Dreams, a montanha-russa do Cacau Park, chegou testando forte: a promessa é alta velocidade, conforto de verdade e uma tematização que tenta transformar chocolate em parque premium. Vem entender.
- O que é a Dreams e por que ela já nasce como “destaque”
- Como foi o primeiro teste da Dreams
- Tecnologia e conforto na hora de bater 120 km/h
- Tematização: do chocolate ao “universo” do parque
- Próximos passos: como experimentar antes da abertura
O que é a Dreams e por que ela já nasce como “destaque”
A Dreams é a montanha-russa que vai virar o rosto do Cacau Park, projeto grandão da Cacau Show em Itu, no interior de São Paulo. E a ideia não é só “colocar uma cadeira e fazer cair”. Pelo que foi visto no primeiro teste, a atração já chega com o papo de ser a mais rápida da América Latina, com velocidade de até 120 km/h.
O mais curioso é que o estilo dela parece mirar aquele nível “parque estrangeiro”: alta adrenalina com execução bem pensada. Nada de susto aleatório só para dizer que é perigosa. É mais aquela vibe de “sim, é louco… mas é bem controlado”.
Como foi o primeiro teste da Dreams
No teste acompanhado por imprensa, a sensação principal foi de que a Dreams não vira aquele tremor desconfortável típico de montanha-russa bruta. Mesmo nas partes aceleradas, o conjunto parece priorizar fluidez. Traduzindo: você sente velocidade, mas não sente que vai perder a munição no pescoço.
Também rolou a impressão de que a atração já está desenhada para integrar música e um ambiente bem tematizado. Isso importa porque parque bom é aquele em que a história te puxa junto, em vez de você só esperar “o momento do looping”.
Tecnologia e conforto na hora de bater 120 km/h
O número de 120 km/h assusta só de olhar. O desafio é transformar essa velocidade em algo que dê pra aproveitar sem virar tortura. E o relato do teste aponta exatamente isso: a velocidade não se traduz em trancos e chacoalhões fora de controle.
Outra parte legal é que, mesmo com curvas mais agressivas, a cadeira parece seguir firme e confortável. A consequência direta é você conseguir curtir mais os loopings e as descidas que literalmente “grudam” no assento. É adrenalina com aquela sensação de “ok, foi projetado para ser assim”.

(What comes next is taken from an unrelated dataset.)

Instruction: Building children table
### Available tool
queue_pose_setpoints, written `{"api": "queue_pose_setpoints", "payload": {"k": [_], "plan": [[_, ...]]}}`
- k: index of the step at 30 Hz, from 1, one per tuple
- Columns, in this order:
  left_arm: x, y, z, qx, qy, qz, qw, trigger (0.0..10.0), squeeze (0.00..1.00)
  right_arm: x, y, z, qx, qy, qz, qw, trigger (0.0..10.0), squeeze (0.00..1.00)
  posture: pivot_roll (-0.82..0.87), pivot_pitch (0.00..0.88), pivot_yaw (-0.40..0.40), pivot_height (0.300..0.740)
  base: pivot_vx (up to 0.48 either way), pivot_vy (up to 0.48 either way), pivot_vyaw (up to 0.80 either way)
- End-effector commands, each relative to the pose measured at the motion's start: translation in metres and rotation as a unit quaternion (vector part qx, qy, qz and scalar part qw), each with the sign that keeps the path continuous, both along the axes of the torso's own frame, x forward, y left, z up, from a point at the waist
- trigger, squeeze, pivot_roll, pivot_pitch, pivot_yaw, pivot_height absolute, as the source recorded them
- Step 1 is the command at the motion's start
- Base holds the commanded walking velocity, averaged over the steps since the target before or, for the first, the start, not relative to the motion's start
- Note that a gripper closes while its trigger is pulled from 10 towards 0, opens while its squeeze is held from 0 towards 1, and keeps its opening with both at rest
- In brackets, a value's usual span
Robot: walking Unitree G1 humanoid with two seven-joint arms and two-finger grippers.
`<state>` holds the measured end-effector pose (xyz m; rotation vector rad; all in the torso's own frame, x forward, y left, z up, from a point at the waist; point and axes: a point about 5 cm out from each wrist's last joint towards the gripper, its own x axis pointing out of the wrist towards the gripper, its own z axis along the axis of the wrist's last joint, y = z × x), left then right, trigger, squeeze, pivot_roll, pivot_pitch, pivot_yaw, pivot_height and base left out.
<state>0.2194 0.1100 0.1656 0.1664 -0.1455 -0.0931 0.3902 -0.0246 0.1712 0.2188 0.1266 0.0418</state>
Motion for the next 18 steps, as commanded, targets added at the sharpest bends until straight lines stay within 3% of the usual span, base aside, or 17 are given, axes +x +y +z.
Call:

Se você é do time que ama bastidor de engenharia, faz sentido comparar o tipo de abordagem com o que parques mundo afora buscam em segurança e performance. Um bom ponto de referência geral sobre montanhas-russas e seus princípios está em Montanha-russa.
Tematização: do chocolate ao “universo” do parque
O tema do Cacau Park não fica só no visual. A narrativa tenta unir a ideia de chocolate com diversão de um jeito bem “Cacau Show raiz”. Segundo o fundador Alê Costa, a conexão é quase óbvia: chocolate é felicidade, é presente, é aquele momento de comemorar.
E isso vira discurso em volta do nome da marca, tipo “Cacau… Show!”. A intenção é transportar essa energia das lojas, do hotel e do cardápio para um ecossistema de parque. Ou seja: não é só andar numa atração. É sentir que você entrou num mundo que faz sentido com a marca.
Próximos passos: como experimentar antes da abertura
O plano é bem ousado: o parque inteiro fica em obras num terreno enorme e a previsão de abertura aponta para fim de 2027. Enquanto o Cacau Park não fica pronto, a Dreams começa com uma espécie de acesso antecipado.
Por enquanto, a forma de conhecer a atração é através de bilhetes dourados ligados às barras Dreams da Cacau Show. A ideia é dar um gostinho do que vem no ano que sai do forno. Então, se você quer ser um dos primeiros a viver a 120 km/h sem esperar até 2027, fica de olho nas campanhas e recompensas.
A Dreams vai ser “a” montanha-russa que prova que chocolate também sabe ser nerd?
Porque olha… se entregar mesmo essa mistura de velocidade com conforto, e ainda vestir tudo com uma tematização que conversa com a marca, a Dreams tem tudo para virar assunto inevitável. E aí: você tem medo de looping ou é do time que vai colecionar experiência assim que sair o primeiro lote?